[What the exercise asks]:
Please output the section of the listing below that opens with the line containing "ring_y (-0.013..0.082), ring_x" and closes with the line containing "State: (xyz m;", exactly and with nothing else.

[Recorded information]:
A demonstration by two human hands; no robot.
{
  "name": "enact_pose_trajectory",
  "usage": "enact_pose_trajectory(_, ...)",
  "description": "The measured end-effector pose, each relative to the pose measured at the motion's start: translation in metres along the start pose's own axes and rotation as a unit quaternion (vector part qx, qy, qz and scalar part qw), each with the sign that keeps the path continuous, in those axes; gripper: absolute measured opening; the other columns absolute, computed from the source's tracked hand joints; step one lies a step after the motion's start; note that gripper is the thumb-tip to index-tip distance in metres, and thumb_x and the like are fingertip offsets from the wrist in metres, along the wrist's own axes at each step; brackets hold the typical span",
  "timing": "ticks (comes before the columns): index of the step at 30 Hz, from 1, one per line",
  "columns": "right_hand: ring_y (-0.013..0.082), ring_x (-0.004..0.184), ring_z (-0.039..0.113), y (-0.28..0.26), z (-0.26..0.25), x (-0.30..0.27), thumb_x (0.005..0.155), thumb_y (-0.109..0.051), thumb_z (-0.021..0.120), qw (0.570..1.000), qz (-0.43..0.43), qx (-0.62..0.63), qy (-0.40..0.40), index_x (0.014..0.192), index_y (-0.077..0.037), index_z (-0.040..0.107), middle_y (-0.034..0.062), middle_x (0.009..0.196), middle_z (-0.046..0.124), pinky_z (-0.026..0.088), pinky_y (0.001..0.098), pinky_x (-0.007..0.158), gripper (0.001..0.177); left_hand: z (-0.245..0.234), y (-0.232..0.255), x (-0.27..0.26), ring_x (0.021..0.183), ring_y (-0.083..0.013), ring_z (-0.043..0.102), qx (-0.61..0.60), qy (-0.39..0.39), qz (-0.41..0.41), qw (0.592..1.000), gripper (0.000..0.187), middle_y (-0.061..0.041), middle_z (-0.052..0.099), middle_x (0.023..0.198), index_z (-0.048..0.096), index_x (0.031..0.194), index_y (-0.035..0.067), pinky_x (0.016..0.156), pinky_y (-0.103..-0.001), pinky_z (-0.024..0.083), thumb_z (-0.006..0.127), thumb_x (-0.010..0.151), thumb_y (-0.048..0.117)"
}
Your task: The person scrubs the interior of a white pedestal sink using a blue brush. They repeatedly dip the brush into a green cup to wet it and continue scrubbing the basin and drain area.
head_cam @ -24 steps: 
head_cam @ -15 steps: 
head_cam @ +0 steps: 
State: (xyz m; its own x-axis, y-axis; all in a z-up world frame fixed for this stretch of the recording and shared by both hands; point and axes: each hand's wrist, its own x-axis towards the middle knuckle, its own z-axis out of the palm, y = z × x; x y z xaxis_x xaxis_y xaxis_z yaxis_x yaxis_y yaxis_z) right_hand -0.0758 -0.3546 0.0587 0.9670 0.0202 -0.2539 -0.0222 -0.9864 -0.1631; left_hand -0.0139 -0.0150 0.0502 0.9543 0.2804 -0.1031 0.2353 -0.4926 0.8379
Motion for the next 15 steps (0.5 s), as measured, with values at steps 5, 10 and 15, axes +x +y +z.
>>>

[Problem solution]:
  "columns": "right_hand: ring_y (-0.013..0.082), ring_x (-0.004..0.184), ring_z (-0.039..0.113), y (-0.28..0.26), z (-0.26..0.25), x (-0.30..0.27), thumb_x (0.005..0.155), thumb_y (-0.109..0.051), thumb_z (-0.021..0.120), qw (0.570..1.000), qz (-0.43..0.43), qx (-0.62..0.63), qy (-0.40..0.40), index_x (0.014..0.192), index_y (-0.077..0.037), index_z (-0.040..0.107), middle_y (-0.034..0.062), middle_x (0.009..0.196), middle_z (-0.046..0.124), pinky_z (-0.026..0.088), pinky_y (0.001..0.098), pinky_x (-0.007..0.158), gripper (0.001..0.177); left_hand: z (-0.245..0.234), y (-0.232..0.255), x (-0.27..0.26), ring_x (0.021..0.183), ring_y (-0.083..0.013), ring_z (-0.043..0.102), qx (-0.61..0.60), qy (-0.39..0.39), qz (-0.41..0.41), qw (0.592..1.000), gripper (0.000..0.187), middle_y (-0.061..0.041), middle_z (-0.052..0.099), middle_x (0.023..0.198), index_z (-0.048..0.096), index_x (0.031..0.194), index_y (-0.035..0.067), pinky_x (0.016..0.156), pinky_y (-0.103..-0.001), pinky_z (-0.024..0.083), thumb_z (-0.006..0.127), thumb_x (-0.010..0.151), thumb_y (-0.048..0.117)"
}
Your task: The person scrubs the interior of a white pedestal sink using a blue brush. They repeatedly dip the brush into a green cup to wet it and continue scrubbing the basin and drain area.
head_cam @ -24 steps: 
head_cam @ -15 steps: 
head_cam @ +0 steps: 
State: (xyz m; its own x-axis, y-axis; all in a z-up world frame fixed for this stretch of the recording and shared by both hands; point and axes: each hand's wrist, its own x-axis towards the middle knuckle, its own z-axis out of the palm, y = z × x; x y z xaxis_x xaxis_y xaxis_z yaxis_x yaxis_y yaxis_z) right_hand -0.0758 -0.3546 0.0587 0.9670 0.0202 -0.2539 -0.0222 -0.9864 -0.1631; left_hand -0.0139 -0.0150 0.0502 0.9543 0.2804 -0.1031 0.2353 -0.4926 0.8379

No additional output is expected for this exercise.